Here's the story of our findings as I told it on the scrapbook page:
Day 11 - Friday, September 27, 2002
When asked what the best part of the trip was, Lorna and I were in agreement — this was the day! The courthouse in Winchester welcomed us with friendly people and wonderful records. We collected more cemetery lists, photos of a Civil War memorial plaque, a probate file, a recorded deed to sell the family farm, and a marriage certificate with an attached permission note for a minor to marry. The probate file verified the date of death, but we still had no proof that the legendary murder had actually taken place. Down country back roads we drove, looking for the old farm. The fields were full of grain and the creek ran dark with silt. There was no sign of the old log cabin of legend, though none was expected. We did not attempt to speak with the current residents, since we had not called ahead.
We drove north from the farm, soon crossing into Morgan County, the home of the Lake family. The gravesite of Lindsay Lake turned out to be totally inaccessible, so we instead decided to visit the Jacksonville library. I wanted to view microfilm for the year Lindsay Lake died, but Lorna was most insistent that we should also look for information about the murder. I thought it would be time wasted, but conceded to make the effort. Amazingly, she was right. We found no obituary for old Lindsay, but did find our proof of murder in an article about a Circuit Court session. We wanted to scream and dance! At closing time, we floated to the van and headed to Lorna's home in [Northern Illinois].

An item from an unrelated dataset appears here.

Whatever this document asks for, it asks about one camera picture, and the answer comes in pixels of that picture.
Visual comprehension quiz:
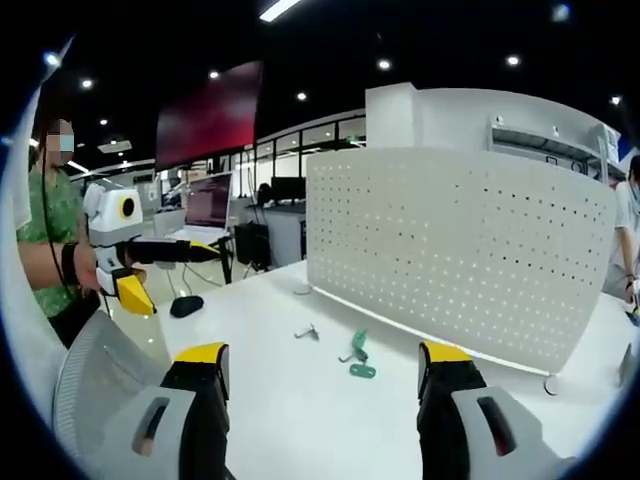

Birth of a book: Murder at Mauvaisterre
This single small newspaper clipping from 1869 fired my imagination. Since that day Lorna and I have again visited Scott County and surrounding counties, collecting court files and other documents. We've also visited the family's previous place of residence in Pickaway County, Ohio. I've collected at least 18 inches of files on the Maddox family, from 1800 to the present. I've started a book about the murder, which was committed, not by my ancestor, but by his older brother, Lewis Maddox. His brother William Maddox, Jr., and cousin William Knowles (Knoles) were charged as accessories. I'll no doubt write a lot about the Maddox family in weeks to come.
Sample Scrapbook Page
|Day 11 Page Closed|
For each day of that research trip, I created a scrapbook page to remember the highlights. This page contains images of several documents we found on that exciting day.
- the newspaper clipping
- a landowner map with the farm highlighted
- a photo of the spine of the deed book with the sale of the dower portion of the farm (the rest was foreclosed)
- under the book image are photos of the deed (no copies were available that day)
- miniatures of our ancestors' marriage license with the permission note are tucked in a little clear envelope
- the miniature outside jacket of the inventory from the victim's probate file is also in the clear envelope
|Part of Day 11 Page Expanded|
This is an interactive page that requires the viewer to flip and pull to see everything. This is one way to pack a lot of information into a layout.
I'm sure you'll find ways to include your family's historical documents in your scrapbook pages.